Кинулись Сабуровы искать Шишкова, да того и след простыл, да и он ли это был? Приказчик из книжной лавки утверждал, что встретился с Панкратом Семеновичем, когда тот выходил из библиотеки, и они немного поговорили, но девочки с ним не было. И в библиотеке приказчик тоже никого не встретил. Так что оставалось только гадать, успела ли в то время малышка попасть в дом или еще нет.

Внешне Кирочка показалась Сабуровым достаточно пригожей. Малышка была толстенькая да ухоженная, она твердо стояла на крепеньких коротких ножках, так что со стороны можно было подумать, что малютка не ходит, а натурально перекатывается по горнице. На совершенно круглом, как луна, личике выделялись носик пипочкой и голубые открытые, точно два окошка, полные наичистейшего неба, глаза под чуть приподнятыми арочками золотистых бровей. Все хорошо было в этом Богом данной девулечке, все как надо, вот только эти глаза, в которых плескалось небо. Было понятно, что девочка с такими глазами будет сильно отличаться от всех остальных детей и вряд ли когда-либо сможет завести свою семью, да что там — нормально говорить.

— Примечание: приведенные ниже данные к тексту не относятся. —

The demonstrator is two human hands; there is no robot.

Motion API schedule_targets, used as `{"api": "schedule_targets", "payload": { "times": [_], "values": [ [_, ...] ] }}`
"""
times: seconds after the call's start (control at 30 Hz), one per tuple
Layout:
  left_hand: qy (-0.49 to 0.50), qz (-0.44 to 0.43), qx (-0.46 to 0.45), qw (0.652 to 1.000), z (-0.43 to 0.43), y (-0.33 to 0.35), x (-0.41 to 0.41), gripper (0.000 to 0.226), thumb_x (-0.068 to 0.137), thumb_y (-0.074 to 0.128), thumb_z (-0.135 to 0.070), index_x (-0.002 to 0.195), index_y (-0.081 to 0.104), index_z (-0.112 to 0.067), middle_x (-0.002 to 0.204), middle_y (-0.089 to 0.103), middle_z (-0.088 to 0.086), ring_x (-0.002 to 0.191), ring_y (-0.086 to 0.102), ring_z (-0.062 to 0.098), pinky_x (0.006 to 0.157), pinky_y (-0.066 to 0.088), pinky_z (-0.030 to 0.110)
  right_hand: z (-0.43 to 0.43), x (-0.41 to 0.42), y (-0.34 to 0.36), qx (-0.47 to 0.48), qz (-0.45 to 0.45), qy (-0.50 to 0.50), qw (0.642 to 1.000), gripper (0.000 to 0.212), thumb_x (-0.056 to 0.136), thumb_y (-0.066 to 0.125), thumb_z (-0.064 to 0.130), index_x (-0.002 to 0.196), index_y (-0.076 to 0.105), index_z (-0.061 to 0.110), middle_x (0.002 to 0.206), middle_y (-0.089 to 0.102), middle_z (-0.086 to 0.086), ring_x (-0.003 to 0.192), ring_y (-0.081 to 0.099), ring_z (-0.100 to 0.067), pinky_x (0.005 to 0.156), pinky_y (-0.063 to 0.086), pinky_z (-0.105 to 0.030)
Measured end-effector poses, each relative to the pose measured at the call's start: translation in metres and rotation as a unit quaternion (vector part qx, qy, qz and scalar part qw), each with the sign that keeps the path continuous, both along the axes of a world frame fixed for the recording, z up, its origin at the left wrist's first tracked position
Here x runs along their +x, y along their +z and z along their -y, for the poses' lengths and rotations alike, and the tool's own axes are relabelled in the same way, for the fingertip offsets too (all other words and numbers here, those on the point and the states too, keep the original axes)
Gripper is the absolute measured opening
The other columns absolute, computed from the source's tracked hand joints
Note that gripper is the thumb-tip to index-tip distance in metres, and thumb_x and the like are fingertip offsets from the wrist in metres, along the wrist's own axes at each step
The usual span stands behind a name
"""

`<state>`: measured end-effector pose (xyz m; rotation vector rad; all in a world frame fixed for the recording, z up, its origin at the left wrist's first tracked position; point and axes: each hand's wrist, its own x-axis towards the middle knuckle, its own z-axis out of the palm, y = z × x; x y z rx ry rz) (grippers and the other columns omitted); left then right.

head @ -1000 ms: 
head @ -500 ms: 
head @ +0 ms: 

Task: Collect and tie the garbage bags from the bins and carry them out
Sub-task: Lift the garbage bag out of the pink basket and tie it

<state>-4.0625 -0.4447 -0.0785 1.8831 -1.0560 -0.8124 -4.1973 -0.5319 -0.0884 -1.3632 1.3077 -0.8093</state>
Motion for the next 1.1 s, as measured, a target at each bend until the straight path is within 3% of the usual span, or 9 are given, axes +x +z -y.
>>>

Кирочка и правда после того первого дня года два не произнесла ни слова, а потом вдруг заговорила, да не отдельными словами, а сразу длинными предложениями. Так как Кира обычно вела себя очень тихо, рассматривала картинки в книге или молча вглядывалась в икону Богоматери, ей позволяли находиться в классе во время учебы сабуровского выводка. Удивительное событие произошло, когда старшенький Ванечка Сабуров отвечал заданный ему урок. Начал он даже очень бодро: «В начале сотворил Бог небо и землю. Земля же была безвидна и пуста, и тьма над бездною, и Дух Божий носился над водою. И сказал Бог: да будет свет. И стал свет».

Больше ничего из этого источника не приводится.